Non. Mais les scientifiques aiment de plus en plus faire du buzz, des annonces sensationnelles pour faire parler de leur travail. Depuis le lancement de ce télescope en 2022, des observations ont pu intriguer, notamment la découverte de galaxies très anciennes qui se seraient formées plus vite que ce que l’on pensait. On estimait les plus anciennes à 800 millions voire un milliard d’années après le Big Bang, mais avec James Webb, qui observe dans l’infrarouge, on peut remonter plus loin dans l’histoire de l’univers ; on a ainsi repéré des galaxies formées après seulement 300 millions d’années. Certains ont sauté dessus pour dire que cela remettait en cause le modèle du Big Bang, mais pas du tout. Le modèle qui retrace les étapes de la formation des structures astronomiques – étoiles, galaxies et amas de galaxies - à partir du début présumé de l’expansion de l’univers, voici 13,8 milliards d’années, tient toujours. Pour expliquer que des galaxies se soient formées un peu plus vite que prévu, il suffit d’ajouter des ingrédients tout à fait plausibles au modèle, selon plusieurs scénarios possibles, déjà tous envisagés depuis une trentaine d’années.
Lior Shamir ressort, lui, la théorie dite de la lumière fatiguée, élaborée voici un siècle, au même moment que celle du Big Bang…
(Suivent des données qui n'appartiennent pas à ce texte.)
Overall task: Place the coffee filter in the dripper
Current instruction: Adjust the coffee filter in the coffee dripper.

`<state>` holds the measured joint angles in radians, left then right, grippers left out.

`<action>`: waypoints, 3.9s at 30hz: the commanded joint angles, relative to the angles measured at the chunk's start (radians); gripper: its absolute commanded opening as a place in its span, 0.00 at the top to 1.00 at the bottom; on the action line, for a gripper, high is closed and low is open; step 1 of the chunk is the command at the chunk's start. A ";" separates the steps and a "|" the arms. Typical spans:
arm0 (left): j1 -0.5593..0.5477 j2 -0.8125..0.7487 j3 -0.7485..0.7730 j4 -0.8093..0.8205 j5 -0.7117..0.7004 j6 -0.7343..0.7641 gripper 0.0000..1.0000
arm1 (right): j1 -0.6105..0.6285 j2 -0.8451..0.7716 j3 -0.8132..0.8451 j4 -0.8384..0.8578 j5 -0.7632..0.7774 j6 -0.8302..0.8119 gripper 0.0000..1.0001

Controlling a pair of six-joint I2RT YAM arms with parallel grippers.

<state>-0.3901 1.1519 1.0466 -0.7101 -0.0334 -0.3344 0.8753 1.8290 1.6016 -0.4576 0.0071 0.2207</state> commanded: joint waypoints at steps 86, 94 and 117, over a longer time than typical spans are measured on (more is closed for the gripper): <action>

Une théorie de Fritz Zwicky, un astrophysicien extrêmement original à qui l’on doit des travaux plus sérieuse. Il fut le premier à prédire l’un des problèmes majeurs de la cosmologie actuelle : la matière noire. En revanche, sa théorie de la lumière fatiguée s’opposait à l’explication apportée par Georges Lemaître, qui voyait la marque de l’expansion de l’univers dans le décalage vers le rouge de la lumière venant des galaxies lointaines. Selon Zwicky, la lumière aurait en fait pu ralentir. Cela donnait une alternative à la théorie de Lemaître, très contestée pendant au moins trente ans. L’idée d’une expansion de l’univers était alors choquante pour la plupart des physiciens, notamment pour des raisons philosophiques. Le Big Bang semblait impliquer un début et une création de l’univers, ce qui pouvait faire penser, à tort, à un concept religieux.
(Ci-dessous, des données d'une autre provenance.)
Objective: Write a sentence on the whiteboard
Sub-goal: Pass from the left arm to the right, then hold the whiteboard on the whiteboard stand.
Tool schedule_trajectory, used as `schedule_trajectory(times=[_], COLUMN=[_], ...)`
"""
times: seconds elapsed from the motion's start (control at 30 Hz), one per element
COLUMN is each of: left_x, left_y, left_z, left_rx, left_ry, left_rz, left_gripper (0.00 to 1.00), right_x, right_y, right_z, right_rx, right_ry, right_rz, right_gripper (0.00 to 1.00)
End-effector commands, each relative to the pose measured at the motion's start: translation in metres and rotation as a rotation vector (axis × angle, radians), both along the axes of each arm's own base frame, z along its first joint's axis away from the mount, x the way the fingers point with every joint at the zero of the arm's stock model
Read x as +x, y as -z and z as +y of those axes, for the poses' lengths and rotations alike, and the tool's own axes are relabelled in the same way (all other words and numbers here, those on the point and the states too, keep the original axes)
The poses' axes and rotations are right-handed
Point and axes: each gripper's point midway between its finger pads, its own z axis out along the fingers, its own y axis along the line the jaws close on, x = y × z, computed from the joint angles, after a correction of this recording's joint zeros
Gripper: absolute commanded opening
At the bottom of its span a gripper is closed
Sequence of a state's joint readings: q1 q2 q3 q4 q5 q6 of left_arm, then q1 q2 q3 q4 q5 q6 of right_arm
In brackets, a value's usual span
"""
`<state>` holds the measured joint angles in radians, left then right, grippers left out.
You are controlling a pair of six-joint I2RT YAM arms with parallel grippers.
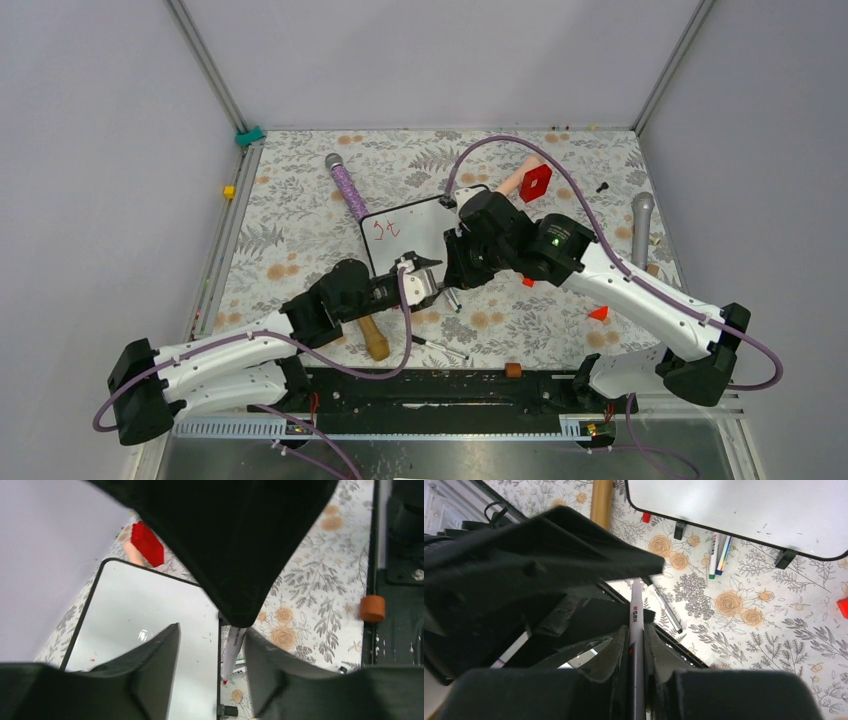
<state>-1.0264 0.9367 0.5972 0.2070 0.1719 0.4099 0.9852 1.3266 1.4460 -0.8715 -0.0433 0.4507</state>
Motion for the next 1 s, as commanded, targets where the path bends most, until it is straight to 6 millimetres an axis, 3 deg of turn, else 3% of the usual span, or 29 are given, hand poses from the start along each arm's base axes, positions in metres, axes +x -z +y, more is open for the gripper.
schedule_trajectory(times=[0.0,0.17,0.3,0.43,0.53,0.63,0.77,0.9,0.97], left_x=[0.017,0.031,0.048,0.065,0.077,0.094,0.116,0.127,0.126], left_y=[-0.044,-0.036,-0.038,-0.033,-0.027,-0.016,0.000,0.010,0.013], left_z=[0.015,0.052,0.092,0.131,0.146,0.162,0.191,0.197,0.191], left_rx=[-0.240,-0.313,-0.442,-0.501,-0.568,-0.650,-0.738,-0.790,-0.801], left_ry=[-0.167,-0.368,-0.557,-0.713,-0.721,-0.724,-0.780,-0.736,-0.658], left_rz=[0.047,0.245,0.410,0.563,0.678,0.789,0.842,0.832,0.796], left_gripper=[0.57,0.78,0.98,0.99,0.99,0.99,0.99,0.99,0.99], right_x=[0.016,0.046,0.055,0.064,0.068,0.063,0.066,0.067,0.062], right_y=[-0.002,0.000,-0.003,-0.013,-0.018,-0.021,-0.026,-0.031,-0.031], right_z=[-0.015,-0.039,-0.040,-0.040,-0.042,-0.029,-0.038,-0.043,-0.038], right_rx=[-0.038,-0.082,-0.034,0.004,0.033,0.061,0.024,0.007,0.030], right_ry=[0.064,0.188,0.226,0.337,0.408,0.276,0.255,0.233,0.176], right_rz=[-0.107,-0.270,-0.327,-0.323,-0.317,-0.351,-0.410,-0.445,-0.452], right_gripper=[0.00,0.00,0.00,0.00,0.00,0.00,0.00,0.00,0.00])
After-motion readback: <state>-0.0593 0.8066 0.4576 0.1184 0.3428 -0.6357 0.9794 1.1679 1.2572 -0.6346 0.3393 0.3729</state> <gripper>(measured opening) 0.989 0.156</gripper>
Alors qu’une absence d’expansion renvoyait à une absence de création ?
A un état dit stationnaire, avec un univers éternel qui n’avait pas de début. Un modèle qui, comme la lumière fatiguée, constitua une tentative pour échapper à cette idée d’une expansion de l’univers, aujourd’hui incontestable.
Pourquoi ?
Du fait du catalogue d’observations dont on dispose. Quand l’idée du Big Bang a été proposée avec la loi de Hubble-Lemaître, on connaissait à peine quelques dizaines de galaxies. Aujourd’hui, on en recense des millions, et toutes obéissent parfaitement bien à cette loi. Le Big Bang représente aussi une conséquence incontournable de la théorie de la relativité générale d’Einstein, dont la pertinence extraordinairement précise, notamment pour détecter les ondes gravitationnelles, fait que l’on peut difficilement la remettre en cause sur la question de l’expansion de l’univers. Enfin et surtout, à la fin des années 1960, on a découvert le vestige refroidi du big bang, son rayonnement fossile, le fameux fond diffus cosmologique. Et la lumière qui nous en vient n’a pas du tout été fatiguée.
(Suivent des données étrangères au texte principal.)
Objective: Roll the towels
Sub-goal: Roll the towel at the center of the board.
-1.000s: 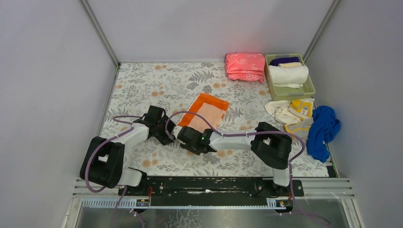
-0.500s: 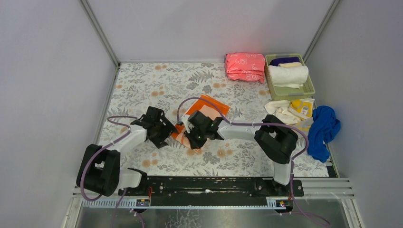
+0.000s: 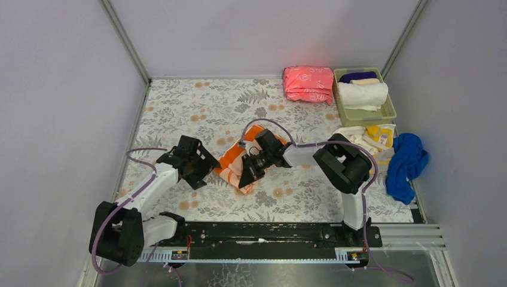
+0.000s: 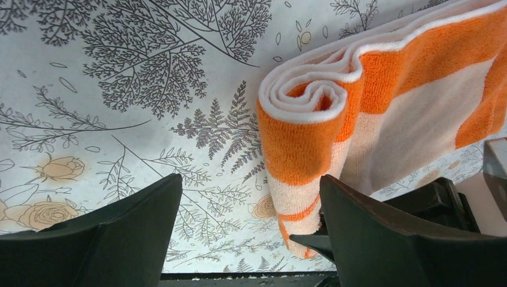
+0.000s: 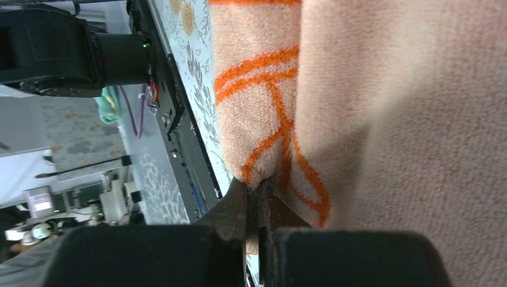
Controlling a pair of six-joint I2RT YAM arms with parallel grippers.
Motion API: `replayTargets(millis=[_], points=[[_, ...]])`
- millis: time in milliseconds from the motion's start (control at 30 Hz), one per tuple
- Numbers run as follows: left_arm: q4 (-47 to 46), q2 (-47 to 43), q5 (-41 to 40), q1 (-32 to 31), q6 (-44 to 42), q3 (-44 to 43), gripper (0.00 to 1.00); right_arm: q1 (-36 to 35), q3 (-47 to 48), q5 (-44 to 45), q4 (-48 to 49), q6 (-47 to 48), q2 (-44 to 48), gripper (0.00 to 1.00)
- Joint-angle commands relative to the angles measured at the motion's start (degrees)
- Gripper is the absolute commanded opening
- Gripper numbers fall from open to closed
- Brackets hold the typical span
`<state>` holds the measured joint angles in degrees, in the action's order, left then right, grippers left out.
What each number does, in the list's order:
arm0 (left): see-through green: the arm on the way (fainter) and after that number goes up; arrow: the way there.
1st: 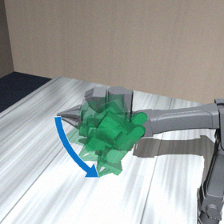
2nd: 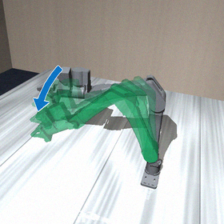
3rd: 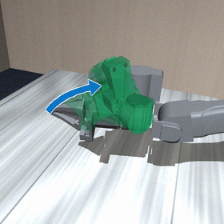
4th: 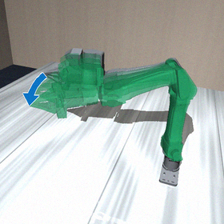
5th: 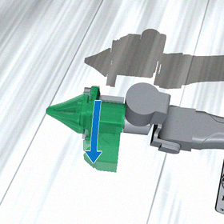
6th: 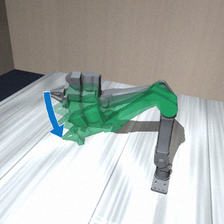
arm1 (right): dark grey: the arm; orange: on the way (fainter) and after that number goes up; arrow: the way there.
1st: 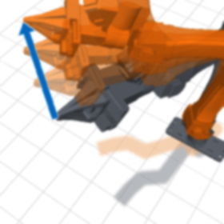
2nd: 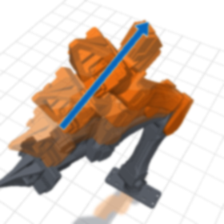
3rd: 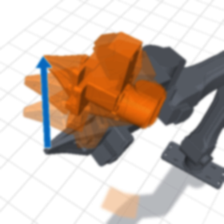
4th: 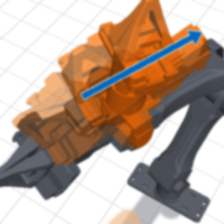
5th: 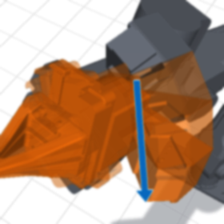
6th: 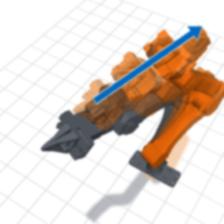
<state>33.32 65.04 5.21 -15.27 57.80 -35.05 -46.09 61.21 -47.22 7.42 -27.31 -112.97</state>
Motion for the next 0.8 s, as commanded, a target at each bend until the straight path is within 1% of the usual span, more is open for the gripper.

Il est acquis que l’univers a connu une forte évolution à partir d’une configuration initiale encore mal comprise, voici 13,8 milliards d’années
Bref, le Big Bang est un fait acquis…
Il est en tout cas acquis que l’univers a connu une forte évolution à partir d’une configuration initiale encore mal comprise, voici 13,8 milliards d’années. A cet époque, l’univers était extrêmement chaud, dense, concentré, mais si l’on extrapole la théorie d’Einstein on arrive à une absurdité physique, dans laquelle le Big Bang serait un point d’où sortirait l’univers. Malheureusement, les adversaires de la théorie du Big Bang l’assimilent à ce fameux point, alors que pour les cosmologistes sérieux, il s’agit juste d’un scénario. Un scénario aujourd’hui incroyablement bien étayé, qui raconte l’histoire de l’univers en partant de cette configuration initiale sur laquelle on met un point d’interrogation, et pas un point. Ce point d’interrogation ne pourrait être résolu que par de nouvelles théories dites de « gravitation quantique », actuellement en construction. Elles éliminent généralement l’idée d’un vrai début de l’univers avec le Big Bang, et commencent à envisager une existence antérieure. On aurait ainsi simplement une phase de transition avec une période précédente de l’univers qui se serait énormément contracté, puis aurait rebondi. Notre Big Bang ne serait alors que la sortie de ce rebond, entre deux phases successives.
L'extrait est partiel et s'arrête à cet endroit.